The terms “first”, “second”, and the like in this specification and the claims of this application are intended to distinguish between similar objects, instead of describing a particular sequence or order. It should be understood that the terms used in such a way are interchangeable in proper circumstances, so that the embodiments of this application can be implemented in a sequence other than the sequence illustrated or described herein. Objects distinguished by “first”, “second”, and the like are usually of one type, and a quantity of objects is not limited. For example, there may be one or more first objects. In addition, “and/or” in this specification and the claims represents at least one of connected objects. The character “/” usually indicates an “or” relationship between associated objects.
A method and an apparatus for driving a face of a virtual image, an electronic device, and a non-transitory readable storage medium that are provided in the embodiments of this application are described below with reference to the accompanying drawings by using embodiments and application scenarios thereof.
Usually, when generating face drive data for driving a virtual image, an electronic device first generates, based on inputted text or speech information, speech-text alignment information including only the text information, then obtains a lip-shape action corresponding to the text information, and finally generates lip-shape drive data for driving the virtual image. However, in this solution, because the text information cannot accurately express a lip action corresponding to a speech segment, the finally generated lip-shape drive data is not fine, and lip-shape jitter occurs.

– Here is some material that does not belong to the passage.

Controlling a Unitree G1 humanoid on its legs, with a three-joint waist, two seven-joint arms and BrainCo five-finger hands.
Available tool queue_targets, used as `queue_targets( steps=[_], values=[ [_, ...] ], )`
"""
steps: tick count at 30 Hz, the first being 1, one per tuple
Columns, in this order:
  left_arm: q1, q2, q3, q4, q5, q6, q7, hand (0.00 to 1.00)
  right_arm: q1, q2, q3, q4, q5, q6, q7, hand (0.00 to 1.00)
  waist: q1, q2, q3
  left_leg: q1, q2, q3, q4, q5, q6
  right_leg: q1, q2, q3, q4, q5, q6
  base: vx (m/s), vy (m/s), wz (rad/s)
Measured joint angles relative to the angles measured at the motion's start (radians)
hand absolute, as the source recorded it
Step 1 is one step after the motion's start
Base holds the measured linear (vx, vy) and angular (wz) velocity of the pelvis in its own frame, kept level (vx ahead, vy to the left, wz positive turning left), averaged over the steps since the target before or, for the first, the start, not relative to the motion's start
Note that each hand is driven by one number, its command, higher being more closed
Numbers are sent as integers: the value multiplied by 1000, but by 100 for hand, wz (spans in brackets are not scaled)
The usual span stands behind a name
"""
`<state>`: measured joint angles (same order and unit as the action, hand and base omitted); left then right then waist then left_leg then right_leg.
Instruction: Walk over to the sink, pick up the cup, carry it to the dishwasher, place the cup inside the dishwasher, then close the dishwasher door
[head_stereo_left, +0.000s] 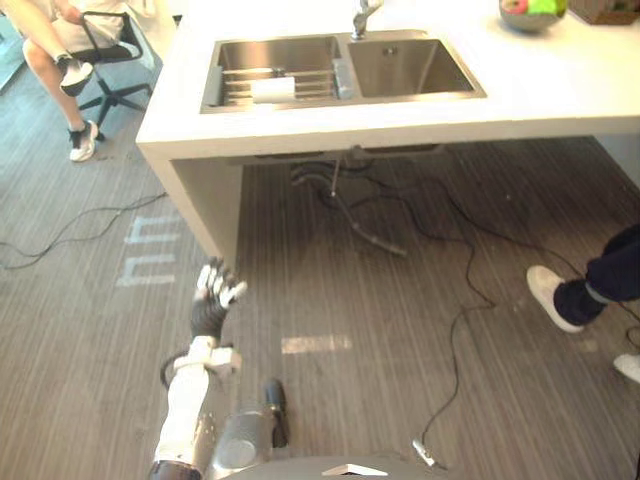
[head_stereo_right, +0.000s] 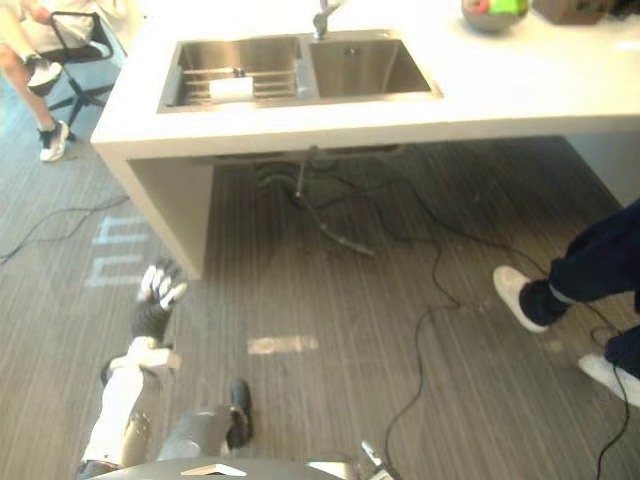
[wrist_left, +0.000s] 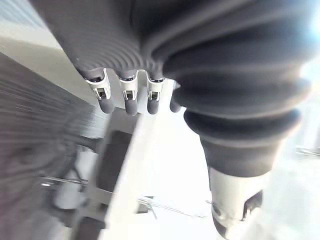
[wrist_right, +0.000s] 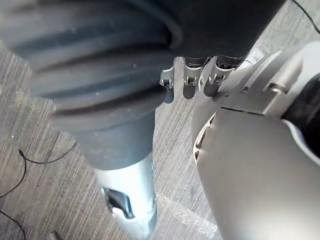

As a result, a change finally presented in the lip shape is inconsistent, resulting in a poor final synchronization effect.
According to the method and apparatus for driving a face of a virtual image, the electronic device, and the non-transitory readable storage medium that are provided in the embodiments of this application, an electronic device may obtain first input information, where the first input information includes at least one piece of speech information and text information; generate speech-text alignment information based on the first input information; determine, based on the speech-text alignment information, N phonemes corresponding to the first input information, where the phonemes include phoneme information, and N is an integer greater than 1; generate a first drive parameter sequence based on the phonemes, the phoneme information, and a mapping relationship between a facial viseme in the virtual image and the phoneme; and drive the face of the virtual image based on the first drive parameter sequence. In this way, because the phoneme information of the N phonemes can accurately express a facial mouth shape, corresponding to the first input information, of the virtual image, a more accurate first drive parameter sequence can be generated to drive the face of the virtual image. Therefore, an uncoordinated action of the presented facial mouth shape of the virtual image is avoided, and a final synchronization effect is improved.
An execution body of the method for driving a face of a virtual image provided in this embodiment may be an apparatus for driving a face of a virtual image. The apparatus for driving a face of a virtual image may be an electronic device, or may be a control module, a processing module, or the like in the electronic device. The technical solutions provided in the embodiments of this application are described below by using the electronic device as an example.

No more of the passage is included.